D'autres dossiers ont depuis fait surface: jeunes filles réduites en esclavage, adoptions illégales, fosses communes contenant des centaines de nouveau-nés, les scandales visant l'Eglise se succèdent.

Le souverain pontife devra donc marcher sur des œufs pendant sa visite, d’autant plus que les nouvelles affaires d'abus sexuels commis par des prêtres aux Etats-Unis, au Chili et en Australie, ont ravivé les blessures des Irlandais.

"Il faut que le pape dise la vérité"

Colm O’Gorman est directeur exécutif d'Amnesty International Irlande et lui-même victime d'abus par un prêtre.
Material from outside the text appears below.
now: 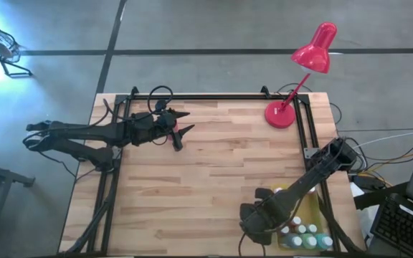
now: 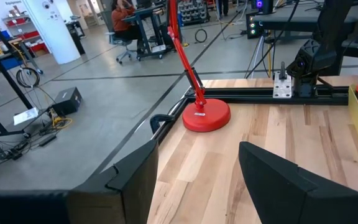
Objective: Pick & Place Paint Supplies
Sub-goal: Put the light blue paint bottle into the yellow bin
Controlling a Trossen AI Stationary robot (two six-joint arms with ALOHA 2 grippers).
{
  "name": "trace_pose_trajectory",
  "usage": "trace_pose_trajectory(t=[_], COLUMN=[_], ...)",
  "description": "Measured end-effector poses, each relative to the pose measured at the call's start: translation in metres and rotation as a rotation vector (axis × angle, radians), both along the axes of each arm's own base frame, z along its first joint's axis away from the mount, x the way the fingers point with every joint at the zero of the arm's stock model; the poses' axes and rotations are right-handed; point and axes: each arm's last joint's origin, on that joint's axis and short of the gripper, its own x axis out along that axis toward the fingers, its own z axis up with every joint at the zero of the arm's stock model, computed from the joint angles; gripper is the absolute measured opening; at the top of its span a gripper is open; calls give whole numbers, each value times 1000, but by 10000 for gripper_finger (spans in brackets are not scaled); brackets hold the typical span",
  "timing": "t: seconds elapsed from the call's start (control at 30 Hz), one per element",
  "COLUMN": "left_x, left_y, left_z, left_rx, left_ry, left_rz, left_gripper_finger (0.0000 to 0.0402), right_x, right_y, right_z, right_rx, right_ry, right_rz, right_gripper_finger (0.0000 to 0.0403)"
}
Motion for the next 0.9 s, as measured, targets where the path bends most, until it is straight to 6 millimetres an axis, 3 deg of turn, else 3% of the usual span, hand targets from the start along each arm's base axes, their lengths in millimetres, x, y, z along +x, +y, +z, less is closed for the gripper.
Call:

Il n'est pas satisfait par les démarches du pape pour lutter contre la pédophilie dans l'Eglise, et l'appelle à prendre ses responsabilités.

"Il faut que le pape dise la vérité. Qu’il admette et reconnaisse le fait que l’Eglise catholique romaine a couvert les crimes de prêtres à un niveau global et sous l’autorité du Vatican. Qu’elle a laissé des enfants, des femmes et des adultes vulnérables entre les griffes de prêtres prédateurs en sachant qu’ils encouraient un danger. Ce n’est pas suffisant que le pape nous dise qu’ils vont enfin changer la culture, ou la loi, ou les pratiques au sein de l’église. Il faut plutôt que l’église prouve qu’elle est capable d’assumer ses responsabilités".

"La tolérance zéro a été édictée par Benoit XVI donc ça commence déjà à dater de plusieurs années"

Patrice de Plunkett est journaliste et auteur du livre, Cathos, ne devenons pas une secte, aux éditions Salvator. Il estime que le pape François est limité dans sa capacité d'action, alors que les règles pour mieux profiler les futurs prêtres existent.

"Le pape est un peu encerclé au Vatican par les plus conservateurs des bureaux de la Curie romaine qui n’aiment rien de ce que fait ce Pape. Il n’a pas les courroies de transmission qui lui permettraient d’accomplir dans l’Eglise la révolution qu’il souhaite accomplir. Beaucoup de choses ont été faites contre la pédophilie, des décisions ont été prises mais elles ne sont pas encore assez appliquées. La tolérance zéro a été édictée par Benoit XVI donc ça commence déjà à dater de plusieurs années".